One of the biggest controversies to emerge so far at the Evolang conference in Barcelona concerns the eternal split that arises in any inquiry into the humanities, biology or culture. Does language reflect biology or culture? Plainly, the answer is both, and nobody pretends otherwise, but which is the rider in the saddle and which the tame horse?
The classic position of generative linguistics sets biology in the saddle, controlling the horse. Their position is that everything determinative about language, its structure and possibilities, is built into the brain and controlled through the mechanisms of biological heredity. But that line is feeling defensive today, as illustrated in the presentation this noon (Thursday, March 14, 2008) titled, “After all, a ‘Leap’ is Necessary for the Emergence of Recursion in Human Language.” That after all tells you exactly how beleaguered and defiant the old guard is feeling today
In one presentation Masayuki Ike-Uche he argued that a leap, i.e., some transformation of human biology was required. His face sagged when someone asked what he thought that leap was. Some kind of genetic mutation, but he offered nothing concrete about what that mutation might be or how it might have altered the brain’s makeup.
Meanwhile, in the same hall, prior to the defense of the recursive leap came a series of younger speakers taking a different perspective. First came David Gil’s presentation (see: Complex Grammar has a Simple Solution) in which he argued that the grammatical complexity we see is not really necessary for most of our communications, and that the complexity has a purely cultural history. (Later, Gil told this blogger that he began his career as an orthodox, generative linguist but he then rebelled against that position.)
Gil was followed by a computer modeler, Mike Dowman, who spoke about protolanguage. In Ike-Uchi’s talk, protolanguage had been included in a diagram of the evolution of the language faculty, but it was one more moment on the biological pathway to full, recursive language. But Dow argued that protolanguage can come in many forms, and can itself evolve, even without any syntactic rules. He also argued that the basic concepts that protolanguage is assumed to express are themselves culturally derived. Thus, for English speakers, the word brother seems to express a basic concept, but the Japanese have a single word for older brother, so that might seem a basic concept too. Germans commonly use a single word to represent brothers and sisters together. Thus even at the “atomic” level of primitive concepts, different cultures have different primitives. Culture appears to be riding, sending the horse in directions it never thought of.

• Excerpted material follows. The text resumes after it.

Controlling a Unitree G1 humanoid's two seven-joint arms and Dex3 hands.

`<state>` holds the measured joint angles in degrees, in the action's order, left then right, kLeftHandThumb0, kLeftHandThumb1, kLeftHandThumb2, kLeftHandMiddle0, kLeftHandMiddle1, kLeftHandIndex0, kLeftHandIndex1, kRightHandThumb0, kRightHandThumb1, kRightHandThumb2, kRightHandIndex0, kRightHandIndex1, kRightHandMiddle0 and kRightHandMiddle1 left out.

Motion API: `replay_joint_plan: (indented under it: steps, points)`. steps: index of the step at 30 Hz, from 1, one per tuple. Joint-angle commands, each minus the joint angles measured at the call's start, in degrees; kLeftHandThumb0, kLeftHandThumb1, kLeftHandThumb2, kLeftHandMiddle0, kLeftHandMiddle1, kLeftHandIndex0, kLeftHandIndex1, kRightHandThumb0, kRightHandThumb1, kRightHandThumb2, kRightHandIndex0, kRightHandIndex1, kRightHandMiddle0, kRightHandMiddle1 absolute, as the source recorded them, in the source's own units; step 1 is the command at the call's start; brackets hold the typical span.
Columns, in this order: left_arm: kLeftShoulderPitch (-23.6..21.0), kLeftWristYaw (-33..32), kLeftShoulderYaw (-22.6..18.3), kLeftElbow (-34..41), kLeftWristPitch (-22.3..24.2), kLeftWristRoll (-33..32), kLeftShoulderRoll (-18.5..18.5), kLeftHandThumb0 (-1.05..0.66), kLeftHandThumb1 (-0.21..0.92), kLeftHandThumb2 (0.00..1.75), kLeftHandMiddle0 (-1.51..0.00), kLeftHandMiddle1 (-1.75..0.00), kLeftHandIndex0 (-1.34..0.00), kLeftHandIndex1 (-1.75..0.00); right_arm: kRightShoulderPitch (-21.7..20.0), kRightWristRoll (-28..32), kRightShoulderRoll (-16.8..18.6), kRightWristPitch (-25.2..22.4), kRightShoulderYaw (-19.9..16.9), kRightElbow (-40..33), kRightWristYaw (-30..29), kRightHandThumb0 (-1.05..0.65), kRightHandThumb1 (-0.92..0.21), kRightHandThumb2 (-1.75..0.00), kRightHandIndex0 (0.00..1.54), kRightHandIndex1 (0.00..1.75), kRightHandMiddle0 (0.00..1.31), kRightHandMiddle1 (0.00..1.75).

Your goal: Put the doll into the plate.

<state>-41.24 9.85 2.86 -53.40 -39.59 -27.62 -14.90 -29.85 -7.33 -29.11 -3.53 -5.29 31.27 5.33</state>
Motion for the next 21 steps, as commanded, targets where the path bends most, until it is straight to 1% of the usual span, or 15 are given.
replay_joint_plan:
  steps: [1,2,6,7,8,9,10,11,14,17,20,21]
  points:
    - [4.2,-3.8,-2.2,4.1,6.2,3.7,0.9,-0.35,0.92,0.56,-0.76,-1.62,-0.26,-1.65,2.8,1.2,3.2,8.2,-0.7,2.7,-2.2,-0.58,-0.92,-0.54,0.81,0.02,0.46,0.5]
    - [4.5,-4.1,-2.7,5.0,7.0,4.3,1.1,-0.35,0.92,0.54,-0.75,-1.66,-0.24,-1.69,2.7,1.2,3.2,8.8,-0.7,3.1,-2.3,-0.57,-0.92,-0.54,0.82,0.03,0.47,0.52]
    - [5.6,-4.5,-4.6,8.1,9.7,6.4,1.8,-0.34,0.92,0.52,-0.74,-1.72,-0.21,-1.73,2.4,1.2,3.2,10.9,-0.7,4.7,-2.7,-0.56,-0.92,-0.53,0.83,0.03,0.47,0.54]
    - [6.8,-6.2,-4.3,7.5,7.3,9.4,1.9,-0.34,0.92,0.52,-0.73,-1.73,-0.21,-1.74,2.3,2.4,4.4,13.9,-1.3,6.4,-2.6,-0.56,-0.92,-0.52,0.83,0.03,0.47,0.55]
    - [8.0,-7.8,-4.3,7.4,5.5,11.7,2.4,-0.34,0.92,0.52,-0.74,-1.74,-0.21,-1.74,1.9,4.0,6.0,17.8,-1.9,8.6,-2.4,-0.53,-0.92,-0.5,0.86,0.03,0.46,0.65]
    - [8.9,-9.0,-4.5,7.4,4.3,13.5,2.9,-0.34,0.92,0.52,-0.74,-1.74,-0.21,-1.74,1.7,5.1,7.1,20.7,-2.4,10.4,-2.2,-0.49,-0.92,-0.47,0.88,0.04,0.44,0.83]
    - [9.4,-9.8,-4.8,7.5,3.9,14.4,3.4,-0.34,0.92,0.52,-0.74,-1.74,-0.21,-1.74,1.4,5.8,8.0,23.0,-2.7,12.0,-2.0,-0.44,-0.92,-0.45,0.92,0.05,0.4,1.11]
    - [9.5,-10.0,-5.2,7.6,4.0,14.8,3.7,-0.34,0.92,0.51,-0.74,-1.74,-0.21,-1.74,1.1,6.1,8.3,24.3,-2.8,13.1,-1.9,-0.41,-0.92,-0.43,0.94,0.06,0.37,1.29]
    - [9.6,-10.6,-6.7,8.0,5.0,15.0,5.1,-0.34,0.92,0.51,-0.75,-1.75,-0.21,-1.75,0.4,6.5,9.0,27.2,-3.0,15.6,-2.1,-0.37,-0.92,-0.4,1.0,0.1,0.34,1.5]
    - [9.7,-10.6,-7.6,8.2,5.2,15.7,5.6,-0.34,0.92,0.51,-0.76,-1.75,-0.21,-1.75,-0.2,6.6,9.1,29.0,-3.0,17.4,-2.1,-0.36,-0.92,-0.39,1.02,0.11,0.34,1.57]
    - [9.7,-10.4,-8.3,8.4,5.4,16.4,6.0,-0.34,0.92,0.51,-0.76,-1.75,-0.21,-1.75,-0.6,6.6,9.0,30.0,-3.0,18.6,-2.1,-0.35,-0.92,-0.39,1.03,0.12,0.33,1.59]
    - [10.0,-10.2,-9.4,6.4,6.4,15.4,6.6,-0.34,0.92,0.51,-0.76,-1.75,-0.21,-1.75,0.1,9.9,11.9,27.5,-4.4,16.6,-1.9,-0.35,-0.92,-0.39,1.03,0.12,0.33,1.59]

Also present in the series was Ljiljana Progovac who argued that “half a clause” is better than none. Her work has previously been discussed on this blog (see: Fossilized Syntax) and straddles the biology/culture issue by proposing a midpoint that uses “small clauses” of the “case closed” variety to express a complex idea without requiring full syntax. These clauses can be combined into small sentences, e.g., card laid, card played, that express a full thought without benefit of full grammar. Her work does not rule out the notion that when it finally did appear in speech, recursion, was the product of a biological leap, but it undermines the notion that language absolutely depends on a narrowly defined language faculty that permits recursion.
Ultimately, the unsatisfactory nature of the notion of a narrow, language faculty that explains all is likely to be the lasting result of the sorts of quarrels heard today. The biology/culture quarrel never gets anywhere; in the end it seems like disputing an optical illusion. Is the box jutting out or jutting in? But if protolanguage, simple language, and small-clause language can all exist in the human world and yet not be found in the world of primates, we have to wonder why. We need a more profound explanation to account for the singularity of human speech than the evolution of recursive powers. Why don’t chimps at least use a protolanguage, or a small clause?
Note: After writing this post, a chap suggested to me that the Narrow Language Faculty could have been fully developed on its side, but the externalization as speech took a long time to evolve. So a protolanguage speaker may have been a full syntax thinker. I'm not sure that this idea makes evolutionary sense, but I cannot dismiss it a priori, so I pass it along.